RLHF (Reinforcement Learning from Human Feedback)
A training technique where human preferences guide the model to produce more helpful, harmless, and honest outputs.
Agentic tool use
The ability of language models to act as agents by recognising when to call external tools (like calculators or search engines) in a loop rather than generating text directly.
Synthetic data
Training data generated by models rather than collected from humans. Can be used to augment training sets or create specialised datasets.
Hallucination
When models generate plausible-sounding but false information. This happens because models learn patterns, not facts---they predict what text looks like rather than what is true.
Parameters
The numbers stored in the model that encode learned patterns. Each tally mark in your grid is a parameter. Modern models have billions of parameters.
Transformer
The neural network architecture used by GPT, Claude, and other modern LLMs. It uses attention mechanisms to process all words in parallel rather than sequentially.

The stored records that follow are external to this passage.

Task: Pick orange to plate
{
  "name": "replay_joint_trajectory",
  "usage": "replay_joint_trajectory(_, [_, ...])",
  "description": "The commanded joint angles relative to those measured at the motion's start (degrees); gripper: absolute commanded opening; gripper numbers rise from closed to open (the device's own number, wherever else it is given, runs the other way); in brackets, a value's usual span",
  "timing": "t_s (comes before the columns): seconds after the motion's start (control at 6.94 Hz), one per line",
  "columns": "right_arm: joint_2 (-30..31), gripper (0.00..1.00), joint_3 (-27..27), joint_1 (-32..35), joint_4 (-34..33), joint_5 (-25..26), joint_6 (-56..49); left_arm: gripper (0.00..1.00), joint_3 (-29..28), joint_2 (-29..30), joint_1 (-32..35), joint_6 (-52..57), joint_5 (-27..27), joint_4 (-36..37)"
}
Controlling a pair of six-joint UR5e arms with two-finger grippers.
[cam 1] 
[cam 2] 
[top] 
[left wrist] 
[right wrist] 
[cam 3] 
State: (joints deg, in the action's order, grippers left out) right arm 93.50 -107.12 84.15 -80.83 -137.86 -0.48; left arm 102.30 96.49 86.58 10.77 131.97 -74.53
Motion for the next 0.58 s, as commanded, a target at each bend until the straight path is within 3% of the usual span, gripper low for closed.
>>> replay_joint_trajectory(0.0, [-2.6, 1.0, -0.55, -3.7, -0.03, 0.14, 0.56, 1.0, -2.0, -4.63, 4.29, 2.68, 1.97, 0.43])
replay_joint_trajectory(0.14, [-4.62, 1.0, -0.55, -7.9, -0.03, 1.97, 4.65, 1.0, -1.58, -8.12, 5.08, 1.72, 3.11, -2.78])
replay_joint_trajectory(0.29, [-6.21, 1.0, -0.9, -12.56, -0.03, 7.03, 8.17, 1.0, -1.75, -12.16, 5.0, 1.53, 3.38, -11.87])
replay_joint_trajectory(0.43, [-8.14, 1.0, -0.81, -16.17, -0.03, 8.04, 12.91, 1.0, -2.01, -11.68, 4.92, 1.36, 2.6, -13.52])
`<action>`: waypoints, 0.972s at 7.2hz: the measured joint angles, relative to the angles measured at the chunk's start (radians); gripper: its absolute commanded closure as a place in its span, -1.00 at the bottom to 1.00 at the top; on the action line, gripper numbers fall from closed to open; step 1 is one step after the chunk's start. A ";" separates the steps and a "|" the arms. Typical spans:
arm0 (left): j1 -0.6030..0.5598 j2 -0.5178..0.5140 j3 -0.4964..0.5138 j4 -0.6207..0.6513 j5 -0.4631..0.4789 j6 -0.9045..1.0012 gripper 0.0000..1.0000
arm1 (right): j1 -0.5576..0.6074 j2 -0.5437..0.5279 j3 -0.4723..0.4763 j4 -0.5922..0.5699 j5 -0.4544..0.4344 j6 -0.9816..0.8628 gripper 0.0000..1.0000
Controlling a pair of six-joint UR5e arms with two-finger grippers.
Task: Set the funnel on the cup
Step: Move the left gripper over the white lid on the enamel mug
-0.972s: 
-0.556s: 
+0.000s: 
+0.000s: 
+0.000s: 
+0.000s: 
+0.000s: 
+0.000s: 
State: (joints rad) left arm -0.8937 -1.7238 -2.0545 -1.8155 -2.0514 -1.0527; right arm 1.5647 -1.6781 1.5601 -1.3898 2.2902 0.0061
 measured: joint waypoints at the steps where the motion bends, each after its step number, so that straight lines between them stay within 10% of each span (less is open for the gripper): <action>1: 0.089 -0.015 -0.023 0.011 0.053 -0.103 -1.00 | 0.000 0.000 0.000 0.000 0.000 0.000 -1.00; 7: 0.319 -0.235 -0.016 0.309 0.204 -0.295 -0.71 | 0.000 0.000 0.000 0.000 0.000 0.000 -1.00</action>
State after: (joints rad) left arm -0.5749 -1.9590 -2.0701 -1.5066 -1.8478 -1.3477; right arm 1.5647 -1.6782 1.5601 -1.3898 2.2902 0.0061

Connections to your activities
| Your activity | Real LLM equivalent |
|---|---|
| Tallying word pairs | Counting n-grams during training |
| Rolling dice for next word | Sampling from probability distribution |
| Grid rows/columns | Weight matrices in neural networks |
| Adding context columns | Learning attention patterns |
| Calculating word distances | Computing embedding similarities |
| Dividing tallies by temperature | Applying temperature to logits |
| Keeping top beam paths | Beam search with specified beam width |
| Picking from buckets | Weighted random sampling |
| Training on new text | Fine-tuning on domain-specific data |
Key insights
- Scale is the main difference: your small grid vs billions of parameters, but the core concepts are identical.
- Randomness creates variety: both your dice and modern LLMs use controlled randomness to avoid repetitive output.
- Context improves prediction: more context (bigram → trigram → transformer) enables better text generation.
- Embeddings capture meaning: words used similarly get similar vectors, whether hand-calculated or learned by neural networks.
- Training is just counting: at its core, training means observing patterns in data---exactly what you did with tally marks.
The hands-on activities demonstrate the fundamental operations of language models. The main advances in modern AI come from doing these same operations at massive scale with learned (rather than hand-crafted) patterns.